## WHAT YOU WILL DO
Your copy should start at the line with "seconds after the" and end at the line with "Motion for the" in the data below. Transcribe only those lines, exactly, pictures excluded.

## DATA SHOWN
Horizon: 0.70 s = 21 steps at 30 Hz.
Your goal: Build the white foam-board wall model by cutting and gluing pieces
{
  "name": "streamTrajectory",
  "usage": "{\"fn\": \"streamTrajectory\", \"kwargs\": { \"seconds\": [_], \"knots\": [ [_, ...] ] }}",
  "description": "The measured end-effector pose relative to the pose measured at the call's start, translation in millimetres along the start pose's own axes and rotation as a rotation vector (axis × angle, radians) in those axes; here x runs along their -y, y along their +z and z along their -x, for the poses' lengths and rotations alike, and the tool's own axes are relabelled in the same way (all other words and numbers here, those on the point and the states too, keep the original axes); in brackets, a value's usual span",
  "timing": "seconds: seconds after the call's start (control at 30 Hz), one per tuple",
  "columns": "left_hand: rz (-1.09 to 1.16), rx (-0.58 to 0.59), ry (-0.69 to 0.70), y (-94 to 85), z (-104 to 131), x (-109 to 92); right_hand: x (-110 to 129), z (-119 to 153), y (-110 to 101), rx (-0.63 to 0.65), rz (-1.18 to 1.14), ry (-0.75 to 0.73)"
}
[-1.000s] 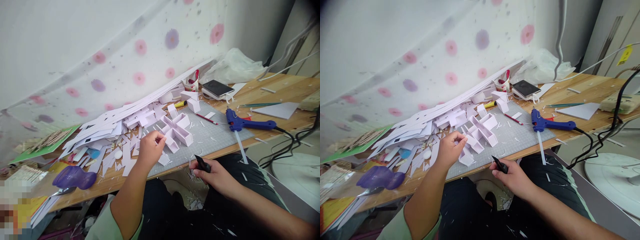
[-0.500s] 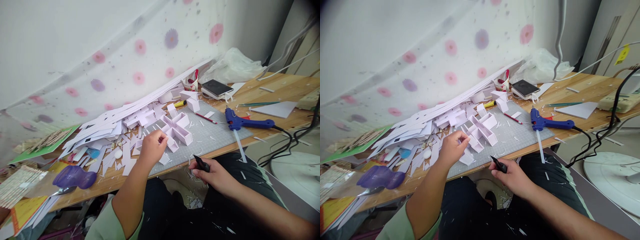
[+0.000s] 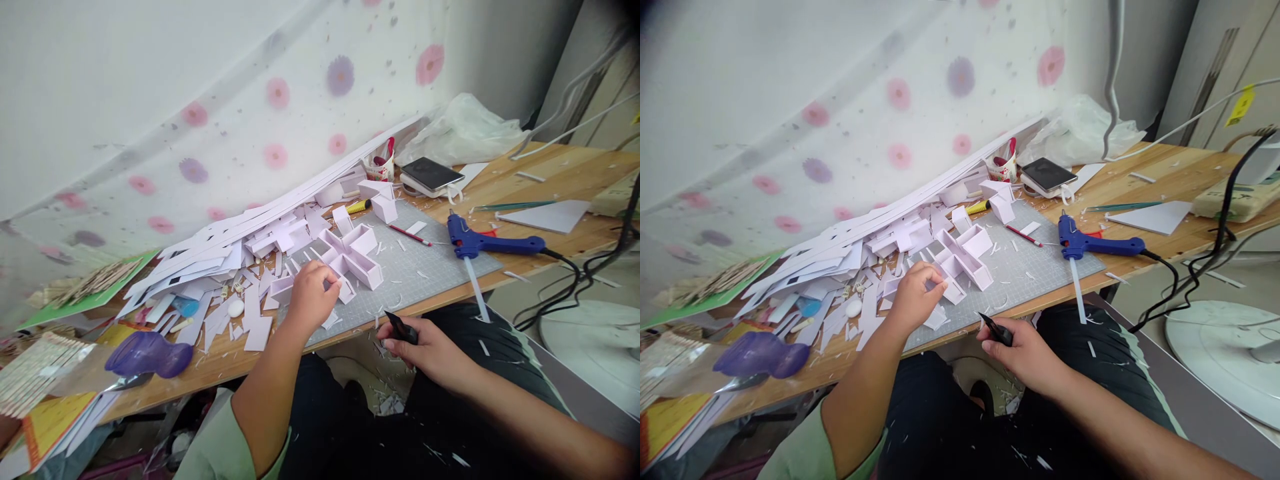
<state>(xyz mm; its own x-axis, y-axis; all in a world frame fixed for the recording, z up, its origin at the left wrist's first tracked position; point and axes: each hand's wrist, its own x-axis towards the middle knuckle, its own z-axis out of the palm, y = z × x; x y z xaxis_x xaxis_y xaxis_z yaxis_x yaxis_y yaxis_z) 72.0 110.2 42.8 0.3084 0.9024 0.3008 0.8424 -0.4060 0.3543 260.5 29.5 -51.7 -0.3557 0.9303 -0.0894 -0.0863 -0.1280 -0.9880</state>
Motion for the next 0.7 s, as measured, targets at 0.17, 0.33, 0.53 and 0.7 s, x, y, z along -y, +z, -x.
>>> {"fn": "streamTrajectory", "kwargs": {
  "seconds": [0.17,0.33,0.53,0.7],
  "knots": [
    [-0.007,0.005,-0.013,4.0,-1.5,0.9,-0.6,0.3,0.3,-0.018,0.003,0.02],
    [-0.035,0.017,-0.023,6.1,-2.4,0.9,-2.0,1.1,0.5,-0.016,-0.013,0.032],
    [-0.092,0.039,-0.021,6.4,-1.6,-1.6,-1.8,0.3,0.3,-0.014,-0.001,0.012],
    [-0.103,0.055,-0.048,7.6,-2.6,-2.2,-2.1,0.3,0.4,-0.013,-0.007,0.005]
  ]
}}
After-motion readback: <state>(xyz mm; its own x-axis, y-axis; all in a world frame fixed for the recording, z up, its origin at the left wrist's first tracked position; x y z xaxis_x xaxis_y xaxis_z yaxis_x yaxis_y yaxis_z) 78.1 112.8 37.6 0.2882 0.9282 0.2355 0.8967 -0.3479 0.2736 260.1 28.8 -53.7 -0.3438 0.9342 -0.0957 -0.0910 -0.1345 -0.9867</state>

## OUTPUT OF THE EXERCISE
  "timing": "seconds: seconds after the call's start (control at 30 Hz), one per tuple",
  "columns": "left_hand: rz (-1.09 to 1.16), rx (-0.58 to 0.59), ry (-0.69 to 0.70), y (-94 to 85), z (-104 to 131), x (-109 to 92); right_hand: x (-110 to 129), z (-119 to 153), y (-110 to 101), rx (-0.63 to 0.65), rz (-1.18 to 1.14), ry (-0.75 to 0.73)"
}
[-1.000s] 
[-0.500s] 
[+0.000s] 
<state>(xyz mm; its own x-axis, y-axis; all in a world frame fixed for the recording, z up, its origin at the left wrist's first tracked position; point and axes: each hand's wrist, its own x-axis towards the middle knuckle, its own z-axis out of the palm, y = z × x; x y z xaxis_x xaxis_y xaxis_z yaxis_x yaxis_y yaxis_z) 72.0 110.2 42.8 0.3084 0.9024 0.3008 0.8424 -0.4060 0.3543 260.5 29.5 -51.7 -0.3557 0.9303 -0.0894 -0.0863 -0.1280 -0.9880</state>
Motion for the next 0.7 s, as measured, targets at 0.17, 0.33, 0.53 and 0.7 s, x, y, z along -y, +z, -x.

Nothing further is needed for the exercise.